Plötzlich klatschte Oma Lerke in die Hände. „So, was machen wir nun mit dieser blöden Situation?“ Alle waren überrascht von ihrem unerwarteten Tatendrang, und brauchten ein paar Augenblicke, um zu reagieren. Das dauerte Oma Lerke zu lange, deswegen packte sie die nächste Überraschung für die Freunde aus.
„Du kannst bei uns wohnen“, bot sie Paola an. Dann zwinkerte sie Paola zu und sagte:
„Natürlich nur, wenn Lele einverstanden ist.“
„Machst du Scherze? Natürlich bin ich einverstanden.“ Lele war auf einmal voller Tatendrang. „Wir könnten die Stube neben meiner für dich herrichten. Da ist mehr Platz für dich und deine beiden Hasen als du jetzt hast.“
„Das klingt fantastisch“, freute sich Paola. Doch dann bremste sie ihre Euphorie. „Was ist denn jetzt in der Stube?“
„Nur meine alten Bücher über Kräuter, Gewürze und die Heilpflanzen der Natur. Aber ich bin mir sicher, die freuen sich über deine Gesellschaft genauso wie ich“, flachste Oma Lerke.
„Sie sind eine Kräuterfrau?“ fragte Paola erstaunt.
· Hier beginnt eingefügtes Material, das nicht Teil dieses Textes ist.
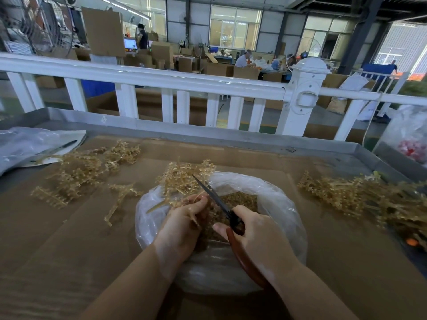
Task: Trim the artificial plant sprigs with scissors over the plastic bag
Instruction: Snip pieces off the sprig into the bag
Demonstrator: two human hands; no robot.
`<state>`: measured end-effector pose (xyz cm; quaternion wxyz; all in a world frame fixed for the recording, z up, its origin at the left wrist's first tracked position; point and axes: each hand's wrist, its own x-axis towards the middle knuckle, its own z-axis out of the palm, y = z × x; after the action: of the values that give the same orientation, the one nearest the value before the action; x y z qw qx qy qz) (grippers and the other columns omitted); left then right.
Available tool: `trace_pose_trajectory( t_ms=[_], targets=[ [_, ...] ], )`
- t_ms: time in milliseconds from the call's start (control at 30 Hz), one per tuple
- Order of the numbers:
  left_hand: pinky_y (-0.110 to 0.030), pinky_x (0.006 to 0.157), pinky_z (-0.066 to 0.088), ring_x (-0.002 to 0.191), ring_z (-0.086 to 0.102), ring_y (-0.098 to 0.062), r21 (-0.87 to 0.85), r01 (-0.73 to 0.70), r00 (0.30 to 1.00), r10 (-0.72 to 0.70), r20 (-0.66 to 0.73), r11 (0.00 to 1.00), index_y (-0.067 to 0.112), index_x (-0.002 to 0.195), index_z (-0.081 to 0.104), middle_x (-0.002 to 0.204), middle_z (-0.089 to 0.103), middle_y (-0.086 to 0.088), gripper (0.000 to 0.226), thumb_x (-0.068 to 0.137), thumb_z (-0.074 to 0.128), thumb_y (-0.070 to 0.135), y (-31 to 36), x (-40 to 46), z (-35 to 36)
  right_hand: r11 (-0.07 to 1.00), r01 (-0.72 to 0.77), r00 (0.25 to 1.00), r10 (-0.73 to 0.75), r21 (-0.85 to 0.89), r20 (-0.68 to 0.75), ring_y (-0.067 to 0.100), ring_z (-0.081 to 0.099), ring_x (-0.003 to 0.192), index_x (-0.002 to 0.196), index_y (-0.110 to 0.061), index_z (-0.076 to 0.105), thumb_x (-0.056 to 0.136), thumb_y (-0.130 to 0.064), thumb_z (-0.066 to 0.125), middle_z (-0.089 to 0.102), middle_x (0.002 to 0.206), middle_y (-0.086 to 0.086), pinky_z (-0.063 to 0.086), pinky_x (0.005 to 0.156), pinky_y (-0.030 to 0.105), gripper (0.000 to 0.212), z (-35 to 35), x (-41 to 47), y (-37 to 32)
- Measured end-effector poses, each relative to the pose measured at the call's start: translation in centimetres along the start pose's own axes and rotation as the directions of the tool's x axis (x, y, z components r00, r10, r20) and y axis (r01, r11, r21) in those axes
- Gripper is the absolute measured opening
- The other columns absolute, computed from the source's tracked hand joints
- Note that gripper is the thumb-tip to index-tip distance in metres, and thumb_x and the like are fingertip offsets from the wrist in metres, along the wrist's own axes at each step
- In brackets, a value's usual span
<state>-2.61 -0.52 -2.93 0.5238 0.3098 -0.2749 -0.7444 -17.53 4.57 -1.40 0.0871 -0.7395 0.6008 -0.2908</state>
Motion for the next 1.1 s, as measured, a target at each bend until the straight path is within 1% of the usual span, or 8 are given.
trace_pose_trajectory(
  t_ms=[67,133,200,300,367,467,800,1100],
  targets=[
    [-0.049,0.110,0.033,0.113,0.050,-0.040,-0.021,0.000,1.000,0.000,-0.017,1.000,-0.010,0.131,0.047,0.125,0.052,-0.031,0.060,0.076,0.057,0.014,0.17,0.16,-0.18,1.000,0.007,1.000,-0.007,-0.006,-0.008,0.000,0.048,0.053,0.070,-0.033,0.042,0.082,-0.066,0.050,0.046,0.056,-0.014,0.035,0.051,0.014,0.037,-0.13,-0.07,0.19],
    [-0.050,0.115,0.024,0.118,0.044,-0.040,-0.023,-0.006,1.000,0.006,-0.011,1.000,-0.009,0.134,0.045,0.134,0.046,-0.032,0.061,0.081,0.058,0.017,0.07,0.43,-0.28,1.000,0.015,1.000,-0.014,-0.019,0.008,0.001,0.050,0.056,0.076,-0.031,0.047,0.083,-0.066,0.050,0.050,0.059,-0.014,0.040,0.054,0.015,0.035,-0.27,-0.13,0.33],
    [-0.045,0.107,0.033,0.098,0.049,-0.033,-0.031,-0.018,0.999,0.017,-0.029,0.999,-0.007,0.119,0.057,0.108,0.061,-0.025,0.045,0.080,0.060,0.016,-0.08,0.58,-0.18,0.999,0.023,1.000,-0.022,-0.031,0.015,0.001,0.051,0.056,0.079,-0.031,0.049,0.083,-0.066,0.050,0.050,0.060,-0.014,0.040,0.054,0.014,0.035,-0.33,-0.19,0.38],
    [-0.024,0.071,0.042,0.062,0.050,-0.012,-0.006,-0.030,0.999,0.030,-0.025,1.000,0.009,0.081,0.059,0.063,0.057,0.000,0.011,0.072,0.061,0.016,0.09,0.41,0.27,0.999,0.022,1.000,-0.023,-0.027,-0.003,0.002,0.049,0.057,0.077,-0.032,0.045,0.084,-0.065,0.049,0.047,0.059,-0.014,0.035,0.053,0.015,0.034,-0.29,-0.33,0.29],
    [-0.022,0.061,0.047,0.057,0.056,-0.011,0.014,-0.022,1.000,0.022,-0.010,1.000,0.009,0.078,0.059,0.064,0.059,-0.001,0.010,0.070,0.060,0.014,0.19,0.33,0.25,1.000,0.010,1.000,-0.010,-0.019,-0.003,0.003,0.051,0.060,0.077,-0.031,0.043,0.084,-0.066,0.046,0.050,0.062,-0.012,0.037,0.055,0.016,0.036,-0.16,-0.43,0.14],
    [-0.026,0.068,0.046,0.066,0.057,-0.016,0.056,0.001,1.000,0.000,-0.019,0.998,0.007,0.080,0.060,0.073,0.059,-0.005,0.012,0.069,0.061,0.013,0.43,0.15,0.15,1.000,-0.003,1.000,0.003,-0.010,0.006,0.003,0.052,0.061,0.073,-0.032,0.039,0.085,-0.065,0.046,0.051,0.063,-0.011,0.037,0.055,0.014,0.036,-0.04,-0.37,-0.17],
    [-0.025,0.052,0.051,0.054,0.064,-0.018,0.017,0.053,0.999,-0.053,0.008,0.998,0.003,0.081,0.059,0.062,0.063,-0.006,0.012,0.071,0.058,0.010,0.44,0.08,0.00,1.000,-0.024,1.000,0.024,0.002,0.014,0.002,0.050,0.054,0.068,-0.029,0.038,0.085,-0.064,0.049,0.049,0.058,-0.010,0.038,0.053,0.013,0.040,0.03,-0.33,-0.43],
    [-0.045,0.092,0.044,0.098,0.057,-0.036,-0.018,0.047,0.999,-0.048,-0.019,0.999,-0.003,0.125,0.054,0.109,0.059,-0.022,0.052,0.074,0.057,0.008,0.80,-0.05,0.05,1.000,-0.021,0.998,0.021,-0.006,0.063,0.001,0.054,0.060,0.077,-0.029,0.047,0.084,-0.066,0.048,0.053,0.064,-0.011,0.037,0.054,0.014,0.037,-0.14,-0.42,0.06]
  ],
)
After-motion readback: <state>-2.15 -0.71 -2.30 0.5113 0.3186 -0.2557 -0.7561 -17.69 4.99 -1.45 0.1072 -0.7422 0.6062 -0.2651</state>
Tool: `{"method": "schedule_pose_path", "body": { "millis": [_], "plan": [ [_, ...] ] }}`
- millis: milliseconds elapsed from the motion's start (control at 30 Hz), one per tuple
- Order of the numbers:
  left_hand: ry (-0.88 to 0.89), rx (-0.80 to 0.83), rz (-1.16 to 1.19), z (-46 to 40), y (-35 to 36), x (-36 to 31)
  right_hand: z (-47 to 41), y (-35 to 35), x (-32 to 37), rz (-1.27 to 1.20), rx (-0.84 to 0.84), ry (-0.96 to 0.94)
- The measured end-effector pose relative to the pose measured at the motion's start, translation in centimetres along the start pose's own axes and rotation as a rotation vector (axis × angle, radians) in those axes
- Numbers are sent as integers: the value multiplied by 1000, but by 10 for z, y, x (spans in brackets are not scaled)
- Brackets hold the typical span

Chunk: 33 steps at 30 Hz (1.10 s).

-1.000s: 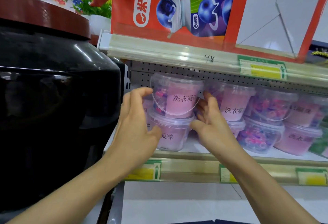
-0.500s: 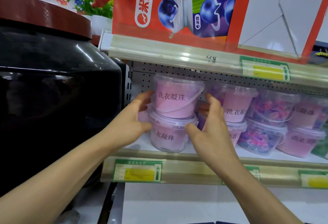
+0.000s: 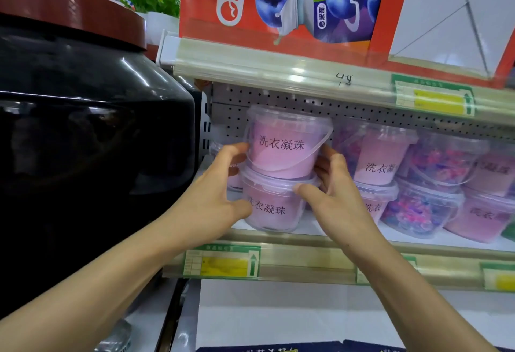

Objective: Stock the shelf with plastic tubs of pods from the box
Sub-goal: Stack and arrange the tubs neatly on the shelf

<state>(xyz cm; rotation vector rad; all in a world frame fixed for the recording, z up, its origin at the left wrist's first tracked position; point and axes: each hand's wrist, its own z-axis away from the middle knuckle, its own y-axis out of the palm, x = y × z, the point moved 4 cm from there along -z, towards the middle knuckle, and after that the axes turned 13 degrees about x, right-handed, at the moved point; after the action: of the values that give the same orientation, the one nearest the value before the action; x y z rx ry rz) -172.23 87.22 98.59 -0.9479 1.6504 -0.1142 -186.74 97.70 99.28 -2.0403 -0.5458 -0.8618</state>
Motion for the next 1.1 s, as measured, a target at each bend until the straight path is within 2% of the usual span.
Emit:
{"method": "schedule_pose_path", "body": {
  "millis": [167, 400, 600, 867, 967, 1033, 1100],
  "plan": [
    [-24, 41, 54, -5, 0, 6, 5, 7, -8, 69, 3, 8],
    [-6, 17, 14, 0, 6, 1, 0, 1, -14, 16, 98, 5],
    [5, -17, -95, 2, 11, -7, 2, 2, -14, -8, 38, -15],
    [8, 31, -58, 4, 10, -6, 5, 0, -12, -17, 33, -6],
    [8, 18, -9, 6, 2, -4, 17, 1, -2, 149, -135, -69],
    [-13, -49, -5, 7, -9, 1, 28, 3, 16, 373, -268, -201],
    [-51, -141, -41, 8, -23, 8, 32, 9, 27, 588, -328, -328]
  ]
}}
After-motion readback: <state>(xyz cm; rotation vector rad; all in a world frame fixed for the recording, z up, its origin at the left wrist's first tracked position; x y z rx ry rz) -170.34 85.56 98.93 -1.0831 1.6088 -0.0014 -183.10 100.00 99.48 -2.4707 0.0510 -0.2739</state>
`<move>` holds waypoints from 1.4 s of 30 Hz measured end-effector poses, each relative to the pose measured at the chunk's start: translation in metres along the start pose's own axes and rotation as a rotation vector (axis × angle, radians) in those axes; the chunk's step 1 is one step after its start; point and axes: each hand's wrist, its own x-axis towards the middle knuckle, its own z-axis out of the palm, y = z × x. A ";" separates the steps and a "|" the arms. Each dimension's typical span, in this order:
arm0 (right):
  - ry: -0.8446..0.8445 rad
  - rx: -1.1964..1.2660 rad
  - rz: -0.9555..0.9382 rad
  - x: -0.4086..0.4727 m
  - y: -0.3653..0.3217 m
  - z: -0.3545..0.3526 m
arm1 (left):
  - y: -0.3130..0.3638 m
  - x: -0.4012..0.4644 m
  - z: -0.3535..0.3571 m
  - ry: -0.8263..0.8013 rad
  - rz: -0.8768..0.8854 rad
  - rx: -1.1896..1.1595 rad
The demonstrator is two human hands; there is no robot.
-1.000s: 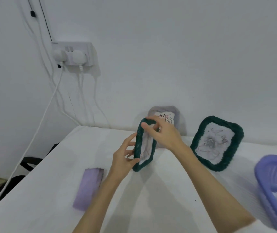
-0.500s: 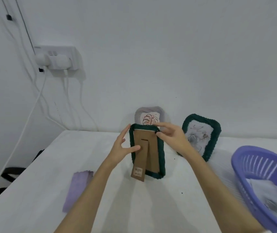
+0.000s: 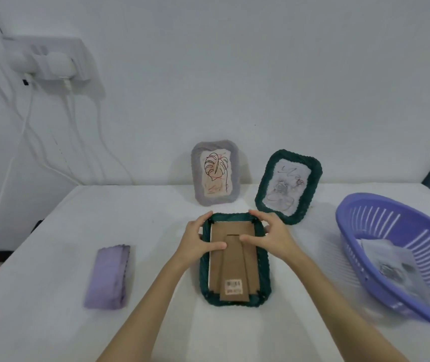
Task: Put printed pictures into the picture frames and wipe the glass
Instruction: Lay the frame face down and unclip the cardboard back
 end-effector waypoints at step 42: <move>0.061 -0.641 -0.019 -0.020 0.032 0.026 | -0.028 -0.024 0.012 0.121 0.161 0.721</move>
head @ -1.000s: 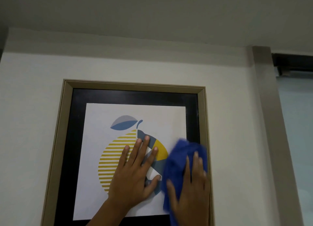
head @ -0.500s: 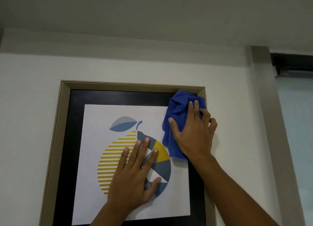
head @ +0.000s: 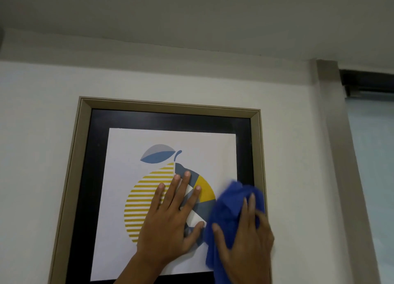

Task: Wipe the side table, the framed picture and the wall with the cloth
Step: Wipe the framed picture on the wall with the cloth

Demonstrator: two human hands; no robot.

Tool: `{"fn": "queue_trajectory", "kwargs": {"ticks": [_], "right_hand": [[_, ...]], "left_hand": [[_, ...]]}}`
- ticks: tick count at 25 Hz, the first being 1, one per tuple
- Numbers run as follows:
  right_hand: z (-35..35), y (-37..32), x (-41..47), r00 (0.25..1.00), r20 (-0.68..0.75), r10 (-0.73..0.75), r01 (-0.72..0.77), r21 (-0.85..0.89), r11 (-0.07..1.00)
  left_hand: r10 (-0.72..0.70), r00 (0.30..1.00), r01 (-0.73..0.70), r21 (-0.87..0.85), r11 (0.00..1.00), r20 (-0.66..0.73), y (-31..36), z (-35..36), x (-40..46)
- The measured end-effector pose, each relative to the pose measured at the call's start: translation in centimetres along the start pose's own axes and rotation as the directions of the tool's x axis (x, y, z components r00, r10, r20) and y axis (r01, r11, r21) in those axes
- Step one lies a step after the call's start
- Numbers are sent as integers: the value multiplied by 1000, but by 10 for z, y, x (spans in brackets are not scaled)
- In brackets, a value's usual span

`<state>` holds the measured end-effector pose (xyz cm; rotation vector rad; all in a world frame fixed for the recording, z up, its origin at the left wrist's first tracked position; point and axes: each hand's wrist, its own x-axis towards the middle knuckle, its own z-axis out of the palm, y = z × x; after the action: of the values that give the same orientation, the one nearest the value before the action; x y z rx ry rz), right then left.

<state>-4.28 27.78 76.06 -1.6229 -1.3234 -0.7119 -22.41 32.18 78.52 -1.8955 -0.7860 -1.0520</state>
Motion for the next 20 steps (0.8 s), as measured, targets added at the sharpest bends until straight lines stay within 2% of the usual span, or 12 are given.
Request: {"fn": "queue_trajectory", "kwargs": {"ticks": [2,3,6,8,14,16,18,20], "right_hand": [[-28,-9,39,950,-311,13,7,62,998],[-45,-18,64,929,-370,-22,56,83,995],[-75,-34,118,933,-331,-143,161,25,987],[-77,-28,123,914,-373,-159,170,-5,986],[12,16,-34,930,-359,-84,136,123,983],[22,24,-52,921,-383,-66,116,109,987],[18,27,-62,959,-268,-93,113,61,992],[2,23,-41,958,-247,-149,167,54,984]], "left_hand": [[2,1000,-2,19,1000,-2,0,2,0],[5,1000,-5,30,1000,0,0,3,1],[11,1000,-11,28,1000,-5,0,3,0],[6,1000,-5,43,999,-30,0,4,0],[17,998,-13,62,998,-59,0,6,-1],[17,997,-13,58,998,-69,1,8,-2],[20,997,-15,63,998,-80,3,7,-3],[27,995,-22,57,998,-92,3,5,-6]]}}
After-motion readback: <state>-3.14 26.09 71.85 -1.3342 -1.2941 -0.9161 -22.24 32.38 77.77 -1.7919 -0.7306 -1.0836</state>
„Ja. Ich dachte mir, dass dich das interessiert. Und bitte, nenn` mich Oma Lerke. Alle nennen mich so. Und wir wohnen ja bald zusammen, da braucht es diese förmliche Anrede nicht.“
Alle waren froh und erleichtert und fassten wieder Mut. Vor Freude hatte keiner die Frage gestellt, woher Oma Lerke eigentlich den Schlitten hatte und wer ihn gefahren hat. Auch als Oma Lerke sich auf den Rückweg machte, stellte keiner diese Frage.
Als sie außer Sichtweite waren, zog Tomte Tummetott die Kappe vom Kopf, die ihn für die Dorfbewohner unsichtbar machte.
„Das hast du gut gemacht, alte Kräuterfrau“, scherzte er.
„Du bist nicht der einzige, dem man Zauberkräfte nachsagt, alter Kobold“, grinste Oma Lerke.